$x^4+1$ is separable by the derivative test. Is it irreducible over $F_3$? The only way I can think of to check this is to write down all possible irreducible polynomials of degree $2$.
If it is irreducible, then its Galois extension is its splitting field. The Galois group of finite fields is cyclic, thus we only need to calculate the degree of the extension. How?
On
The roots of $f(X)=X^4 + 1$ in a separable closure of $\mathbf F_3$ verify $x^4=-1$, hence they form a cyclic group of order $8$. If the splitting field $N$ of $f(X)$ has degree $n$ over $\mathbf F_3$, then necessarily $8$ divides $3^n -1$. The only possibility is $n=2$ and $N=\mathbf F_9$ .
On
First factorize: $x^4+1 = (x^2+x-1)(x^2-x-1) = f(x)g(x)$. One can check (using root test) that both $f$ and $g$ are irreducible. Then let $\alpha$ be a root of $f(x)$ in some splitting field. Then we can see that $g(\alpha + 1) = (\alpha+1)^2 - (\alpha+1)-1 = \alpha^2 + \alpha -1 = 0$, so that $\alpha+1$ is a root of $g(x)$.
So we have $\mathbb{F}_3 (\alpha, \alpha+1) = \mathbb{F}_3 (\alpha)$ is the splitting field of $f(x)g(x) = x^4 + 1$ (Since both $f(x)$ and $g(x)$ have one root in this field extension, and they are quadratic, so they must split). Since $\alpha$ is a root of the irreducible degree $2$ polynomial, $\mathbb{F}_3(\alpha)$ is a degree $2$ extension, and by the uniqueness of splitting fields, it is isomorphic to $\mathbb{F}_{3^2}$. The Galois group is then $\mathbb{Z} / 2\mathbb{Z}$.

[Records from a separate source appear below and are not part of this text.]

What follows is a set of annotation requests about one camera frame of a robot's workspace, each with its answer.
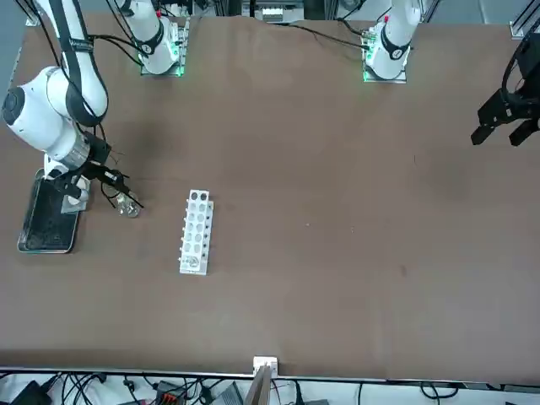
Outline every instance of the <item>tabletop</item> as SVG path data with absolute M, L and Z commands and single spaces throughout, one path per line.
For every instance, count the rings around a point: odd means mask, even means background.
M 182 78 L 99 44 L 146 209 L 119 217 L 94 184 L 73 253 L 17 252 L 42 154 L 0 127 L 0 363 L 540 383 L 540 139 L 469 138 L 517 42 L 422 24 L 413 46 L 407 84 L 365 84 L 357 49 L 248 18 L 193 19 Z M 51 64 L 28 29 L 14 82 Z M 178 272 L 194 188 L 215 204 L 206 277 Z

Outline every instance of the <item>white robotic arm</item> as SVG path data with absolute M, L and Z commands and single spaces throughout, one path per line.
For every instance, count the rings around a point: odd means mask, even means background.
M 178 41 L 177 24 L 166 17 L 158 19 L 151 0 L 121 0 L 116 4 L 143 51 L 144 67 L 152 74 L 167 72 L 180 58 L 173 50 Z
M 388 21 L 375 27 L 376 41 L 366 64 L 379 78 L 391 80 L 402 72 L 421 18 L 418 1 L 392 0 Z
M 69 77 L 59 67 L 46 67 L 31 82 L 10 89 L 3 118 L 30 146 L 45 152 L 46 176 L 80 167 L 89 145 L 75 123 L 95 127 L 104 118 L 108 96 L 95 66 L 92 44 L 75 0 L 38 0 L 62 48 Z
M 82 178 L 130 196 L 125 176 L 105 166 L 111 147 L 78 129 L 78 124 L 100 125 L 108 106 L 78 0 L 37 1 L 60 42 L 63 67 L 46 67 L 29 83 L 10 89 L 3 119 L 19 138 L 45 152 L 45 178 L 64 194 L 64 202 L 76 206 L 88 199 L 89 181 Z

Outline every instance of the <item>robotic arm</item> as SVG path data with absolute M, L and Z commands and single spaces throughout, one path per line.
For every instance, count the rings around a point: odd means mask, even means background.
M 152 74 L 167 72 L 180 59 L 174 51 L 178 25 L 166 17 L 158 18 L 152 0 L 113 1 L 135 36 L 144 67 Z
M 366 61 L 377 77 L 392 80 L 402 72 L 420 18 L 418 0 L 392 0 L 387 22 L 375 27 L 375 45 Z
M 129 195 L 125 176 L 104 166 L 111 147 L 78 129 L 78 124 L 99 125 L 108 106 L 78 2 L 37 1 L 55 30 L 65 67 L 46 67 L 32 81 L 10 89 L 3 102 L 3 119 L 19 138 L 45 153 L 45 178 L 70 197 L 72 205 L 89 196 L 81 177 L 97 178 Z
M 521 145 L 539 130 L 540 34 L 535 34 L 535 29 L 536 27 L 532 28 L 529 31 L 530 34 L 517 47 L 514 56 L 506 67 L 501 88 L 495 91 L 478 110 L 480 125 L 471 135 L 473 145 L 483 143 L 496 127 L 515 120 L 525 119 L 509 136 L 512 146 Z M 515 62 L 517 62 L 523 77 L 523 85 L 515 93 L 510 93 L 506 86 Z

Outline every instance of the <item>metal frame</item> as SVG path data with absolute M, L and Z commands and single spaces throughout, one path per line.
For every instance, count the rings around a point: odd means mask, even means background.
M 510 33 L 512 39 L 520 40 L 531 28 L 534 22 L 540 18 L 540 0 L 531 0 L 517 15 L 510 21 Z

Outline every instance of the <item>black tray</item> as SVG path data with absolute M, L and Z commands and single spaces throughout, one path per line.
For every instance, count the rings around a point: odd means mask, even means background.
M 61 213 L 63 195 L 43 180 L 43 169 L 35 174 L 30 204 L 17 248 L 23 253 L 69 253 L 77 233 L 76 213 Z

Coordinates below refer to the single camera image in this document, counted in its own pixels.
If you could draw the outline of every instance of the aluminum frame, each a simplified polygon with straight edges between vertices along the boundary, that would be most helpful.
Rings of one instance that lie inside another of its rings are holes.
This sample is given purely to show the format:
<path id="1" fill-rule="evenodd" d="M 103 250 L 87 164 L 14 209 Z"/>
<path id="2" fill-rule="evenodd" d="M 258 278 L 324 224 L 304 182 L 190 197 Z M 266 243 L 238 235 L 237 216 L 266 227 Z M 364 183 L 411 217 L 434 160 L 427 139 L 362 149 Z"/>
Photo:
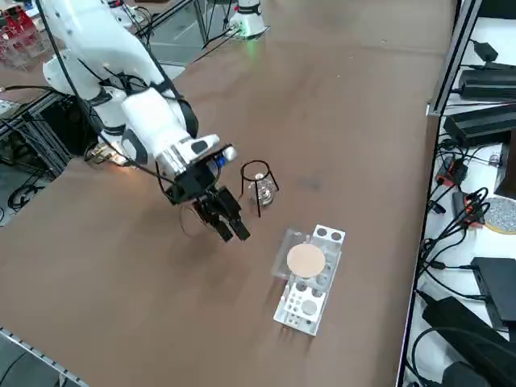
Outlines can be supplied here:
<path id="1" fill-rule="evenodd" d="M 466 51 L 473 28 L 475 28 L 481 4 L 482 0 L 464 0 L 462 3 L 457 24 L 451 36 L 450 48 L 441 68 L 434 94 L 428 104 L 428 115 L 441 116 L 444 112 L 453 82 L 460 68 L 460 62 Z"/>

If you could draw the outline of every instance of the electronic device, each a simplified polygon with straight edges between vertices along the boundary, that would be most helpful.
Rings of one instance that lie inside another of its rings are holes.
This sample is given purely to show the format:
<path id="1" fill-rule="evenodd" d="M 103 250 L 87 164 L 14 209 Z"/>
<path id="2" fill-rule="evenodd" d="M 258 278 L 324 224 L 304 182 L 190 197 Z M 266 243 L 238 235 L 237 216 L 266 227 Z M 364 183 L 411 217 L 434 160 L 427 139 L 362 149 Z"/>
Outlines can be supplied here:
<path id="1" fill-rule="evenodd" d="M 464 70 L 459 90 L 460 97 L 468 100 L 516 101 L 516 70 Z"/>
<path id="2" fill-rule="evenodd" d="M 516 326 L 516 260 L 510 258 L 475 257 L 472 265 L 481 294 L 490 298 L 486 303 L 494 327 Z"/>
<path id="3" fill-rule="evenodd" d="M 457 160 L 454 156 L 447 156 L 439 171 L 435 175 L 437 181 L 442 181 L 443 185 L 453 187 L 460 185 L 468 174 L 468 166 L 462 159 Z"/>
<path id="4" fill-rule="evenodd" d="M 506 0 L 485 0 L 481 3 L 478 16 L 495 19 L 516 19 L 516 3 Z"/>
<path id="5" fill-rule="evenodd" d="M 198 138 L 190 104 L 116 16 L 122 8 L 132 9 L 123 1 L 35 0 L 35 5 L 54 50 L 53 36 L 66 47 L 44 63 L 45 79 L 53 89 L 78 98 L 99 137 L 91 152 L 151 174 L 156 166 L 160 187 L 173 205 L 193 202 L 200 218 L 225 241 L 233 236 L 230 229 L 241 240 L 248 238 L 238 202 L 226 187 L 216 187 L 221 169 L 236 158 L 235 148 L 214 152 L 217 135 Z M 263 32 L 260 0 L 239 0 L 230 29 L 240 37 Z"/>
<path id="6" fill-rule="evenodd" d="M 451 114 L 444 121 L 444 130 L 464 147 L 508 143 L 515 128 L 516 105 Z"/>
<path id="7" fill-rule="evenodd" d="M 516 200 L 516 135 L 513 132 L 510 142 L 502 146 L 500 159 L 494 193 Z"/>
<path id="8" fill-rule="evenodd" d="M 498 52 L 487 42 L 477 42 L 476 40 L 470 39 L 473 43 L 475 53 L 485 62 L 491 63 L 498 58 Z"/>
<path id="9" fill-rule="evenodd" d="M 443 373 L 443 387 L 491 387 L 489 382 L 471 366 L 457 361 Z"/>
<path id="10" fill-rule="evenodd" d="M 470 204 L 471 200 L 470 195 L 465 192 L 454 192 L 451 195 L 453 215 L 459 217 L 461 214 L 468 214 L 464 223 L 469 227 L 481 228 L 485 225 L 484 212 L 474 209 Z"/>
<path id="11" fill-rule="evenodd" d="M 516 386 L 516 357 L 463 331 L 480 336 L 509 352 L 516 349 L 513 344 L 507 342 L 454 297 L 436 301 L 425 295 L 424 299 L 428 304 L 422 314 L 425 321 L 434 328 L 457 330 L 437 331 L 492 387 Z"/>

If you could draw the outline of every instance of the white device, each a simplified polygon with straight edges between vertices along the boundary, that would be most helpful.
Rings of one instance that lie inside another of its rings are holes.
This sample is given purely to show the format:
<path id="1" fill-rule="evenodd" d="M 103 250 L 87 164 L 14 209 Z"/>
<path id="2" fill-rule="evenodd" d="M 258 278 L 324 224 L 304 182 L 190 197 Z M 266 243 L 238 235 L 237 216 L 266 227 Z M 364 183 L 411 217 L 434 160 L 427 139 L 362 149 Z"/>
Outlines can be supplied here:
<path id="1" fill-rule="evenodd" d="M 238 201 L 226 187 L 216 187 L 221 168 L 236 158 L 235 148 L 226 145 L 215 151 L 217 135 L 197 139 L 198 121 L 189 103 L 152 53 L 124 28 L 127 21 L 112 12 L 125 5 L 107 0 L 35 2 L 48 33 L 66 45 L 44 64 L 44 76 L 54 89 L 88 102 L 102 121 L 101 152 L 151 174 L 144 166 L 156 162 L 160 188 L 173 205 L 191 201 L 199 218 L 223 240 L 233 234 L 246 240 L 250 234 Z M 122 87 L 106 84 L 113 76 Z M 139 84 L 132 85 L 133 79 Z M 170 186 L 165 188 L 162 181 Z"/>
<path id="2" fill-rule="evenodd" d="M 264 23 L 260 0 L 239 0 L 236 13 L 230 19 L 230 29 L 239 29 L 235 37 L 251 38 L 263 33 Z"/>
<path id="3" fill-rule="evenodd" d="M 177 100 L 169 79 L 108 1 L 42 0 L 41 6 L 52 34 L 66 45 L 60 54 L 77 92 L 102 120 L 103 137 L 124 155 L 139 164 L 157 160 L 175 177 L 219 142 L 216 135 L 195 139 L 196 133 L 189 133 L 185 110 L 193 111 Z M 154 87 L 128 97 L 123 89 L 100 85 L 98 78 L 112 73 Z M 56 56 L 44 64 L 44 76 L 54 89 L 73 94 Z"/>
<path id="4" fill-rule="evenodd" d="M 273 276 L 287 280 L 274 313 L 275 321 L 308 335 L 317 335 L 339 266 L 345 236 L 344 231 L 320 224 L 315 227 L 312 235 L 287 230 L 273 266 Z M 286 264 L 290 248 L 303 243 L 316 246 L 324 254 L 324 269 L 314 277 L 298 277 Z"/>

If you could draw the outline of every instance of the black power adapter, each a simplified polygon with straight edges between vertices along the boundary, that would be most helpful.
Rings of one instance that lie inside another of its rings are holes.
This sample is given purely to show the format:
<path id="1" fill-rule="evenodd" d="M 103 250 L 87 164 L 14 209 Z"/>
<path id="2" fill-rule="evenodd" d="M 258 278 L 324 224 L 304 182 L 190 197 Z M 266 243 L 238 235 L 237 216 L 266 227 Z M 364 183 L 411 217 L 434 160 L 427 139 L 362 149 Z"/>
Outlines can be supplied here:
<path id="1" fill-rule="evenodd" d="M 436 301 L 423 292 L 418 293 L 428 304 L 422 314 L 425 321 L 436 328 L 492 387 L 516 387 L 516 352 L 515 356 L 506 353 L 514 351 L 513 344 L 507 342 L 454 297 Z"/>
<path id="2" fill-rule="evenodd" d="M 489 43 L 480 43 L 471 39 L 476 54 L 484 62 L 494 62 L 498 58 L 498 52 Z"/>

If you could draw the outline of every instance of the floor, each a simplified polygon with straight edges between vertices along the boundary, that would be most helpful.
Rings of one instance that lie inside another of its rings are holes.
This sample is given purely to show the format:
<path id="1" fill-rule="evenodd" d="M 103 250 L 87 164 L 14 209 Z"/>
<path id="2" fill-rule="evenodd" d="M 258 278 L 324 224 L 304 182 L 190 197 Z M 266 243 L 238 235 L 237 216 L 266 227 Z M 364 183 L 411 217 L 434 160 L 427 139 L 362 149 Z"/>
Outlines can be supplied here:
<path id="1" fill-rule="evenodd" d="M 29 173 L 0 164 L 0 226 L 5 226 L 15 216 L 15 212 L 7 207 L 8 197 L 29 177 Z M 46 181 L 38 181 L 38 185 L 46 184 Z M 58 380 L 59 374 L 56 370 L 0 335 L 1 387 L 55 387 L 63 384 Z M 71 381 L 66 384 L 67 387 L 74 385 L 76 384 Z"/>

Take a square root of $2=-1$, call it $i$, which makes for a degree two extension of $F_3$. Then $$ (a+bi)^2=a^2-b^2+2abi=i $$ is solved by $a=1$ and $b=-1$. Hence the polynomial factors over $F_9=F_3[i]$. Since it has no roots in $F_3$, its splitting field is indeed $F_9$. The automorphism group of $F_9$ is cyclic of order two, containing the identity and the Frobenius automorphism.